For a few glorious days we are freed from explaining why that pink, patently transparent Westwood shirt with the bat collar and velvet buttons was a snip at pounds 300; why a floating brass and mahogany soap holder can't possibly be considered a luxury purchase, even though the cost makes your platinum American Express card bleed; why a few grand blown on dance CDs, movie star biographies, barbells, steel bracelets and imported skin-care ranges is merely your own humble way of stimulating the British economy, despite realising that what the economy really needs is ECT.

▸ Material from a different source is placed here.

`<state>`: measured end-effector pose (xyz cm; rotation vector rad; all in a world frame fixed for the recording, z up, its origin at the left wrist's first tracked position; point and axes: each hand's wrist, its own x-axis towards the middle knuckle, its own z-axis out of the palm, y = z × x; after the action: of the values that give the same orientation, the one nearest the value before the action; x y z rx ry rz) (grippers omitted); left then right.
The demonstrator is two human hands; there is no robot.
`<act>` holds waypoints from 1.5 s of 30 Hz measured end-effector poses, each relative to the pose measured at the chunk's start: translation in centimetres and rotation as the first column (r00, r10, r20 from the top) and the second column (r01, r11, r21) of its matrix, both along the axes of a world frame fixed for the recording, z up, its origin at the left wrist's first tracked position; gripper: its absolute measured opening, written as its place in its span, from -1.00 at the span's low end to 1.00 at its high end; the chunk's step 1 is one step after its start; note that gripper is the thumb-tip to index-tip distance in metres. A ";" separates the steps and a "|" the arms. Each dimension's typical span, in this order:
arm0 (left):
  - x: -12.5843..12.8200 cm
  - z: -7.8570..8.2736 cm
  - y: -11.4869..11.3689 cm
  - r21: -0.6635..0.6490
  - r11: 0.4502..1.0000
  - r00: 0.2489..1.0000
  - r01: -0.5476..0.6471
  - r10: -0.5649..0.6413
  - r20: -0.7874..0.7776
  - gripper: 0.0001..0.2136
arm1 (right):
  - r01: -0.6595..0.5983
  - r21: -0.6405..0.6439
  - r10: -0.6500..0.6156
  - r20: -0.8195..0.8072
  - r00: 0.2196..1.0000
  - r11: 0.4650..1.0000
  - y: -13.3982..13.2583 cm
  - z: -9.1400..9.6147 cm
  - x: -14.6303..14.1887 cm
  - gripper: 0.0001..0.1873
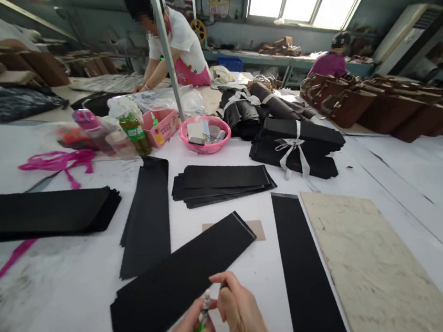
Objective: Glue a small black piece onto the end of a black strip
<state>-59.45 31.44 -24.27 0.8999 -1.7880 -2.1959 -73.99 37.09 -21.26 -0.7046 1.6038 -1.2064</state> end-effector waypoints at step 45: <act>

The orgy that is wholesale Christmas consumption dispatches such exercises in twisted logic to the poorhouse: go, walk out the door, don't turn around now, you're not welcome any more. Not that the excuses are ever seriously intended or seriously received. Among those who calmly spend, spend, spend a month's rent on a sequinned jockstrap - "Darling, it's Gaultier!" - excuses are merely amusing opportunities for verbal invention and an invitation to fellow adventure capitalists to give the ritual responses: "It looks fabulous"/"Worth every penny"/"Does it come in black?"

If bulk-buying were an Olympic sport, gay men could shop for their countries. We have the shopping gene. Really: why else would Dale Winton be presiding over Supermarket Sweep? For the retail experience, the eternal pleasure of the purchase, the promise of a brighter you are as central to our existence as cruising and safe sex. Only a pair of D&G leather jeans will never say "No" or quiz you about how many previous pairs you've had before allowing you to slip in to see if we're talking tight squeeze or relaxed fit. For a self/self/self image that's been battered to the point of bitterness (or has little fear of heavy-petting its feminine side, shopping being traditionally considered a well girlie activity) anything that suggests improvement, comfort or a month's or a moment's happiness will be almost automatically tried and tested. I Buy, Therefore I Am What I Am.

Come to think of it, the Tories should kiss our luscious, superbly contoured butts. In the Eighties we were - albeit inadvertently - Maggie's shock troops, the model to which she wanted the nation to aspire; upwardly mobile, with a highly disposable income. (That's the marketing myth anyway. Believe it or not, there are plenty of unemployed gay men. Of course, around this time of year they're on holiday in Gstaad.) Right now we could be the one demographic cluster that grasps the full meaning of the Feel Good Factor. Who knows how vital fun and fleeting distraction are to dispel gloom and cultivate confidence? We know. Shopping is our favourite quick-fix therapy, a Special Offer we can't refuse.

No, hold on. That's sex. Sex is our favourite. Or is it love? No. Definitely shopping. Hmm. Love. Sex. Scratch that. Shopping.

It's easy to get confused. In a universe made from consumer novelties - the retail equivalent of a one-night stand - the danger is in treating the person as well as the product as things to be used, enjoyed and immediately discarded when boredom manifests itself, or an apparently better model hits the marketplace: how much is that body in the window?

People and after-shave aren't the same commodity. One can be splashed all over, but not the other. Only people are applied as regularly as perfume - and those craving instant gratification will bitch that it didn't do much for them, either, as if a partner or pick up's purpose were the same as that of an impulse purchase. But that's what happens when pleasure is mistaken for happiness and a short attention span means you'll never devote enough time to understanding the difference. It goes so: if your boom box or your boyfriend refuse to carry the tune you want to hear - it won't be "The Best Things in Life Are Free" - simply ignore repairs that might make it work and buy another brand. Then you'll be able to listen to the lyrics that speak to the bargain hunter and truly hopeless romantic deep in your wallet: "That's my prerogative."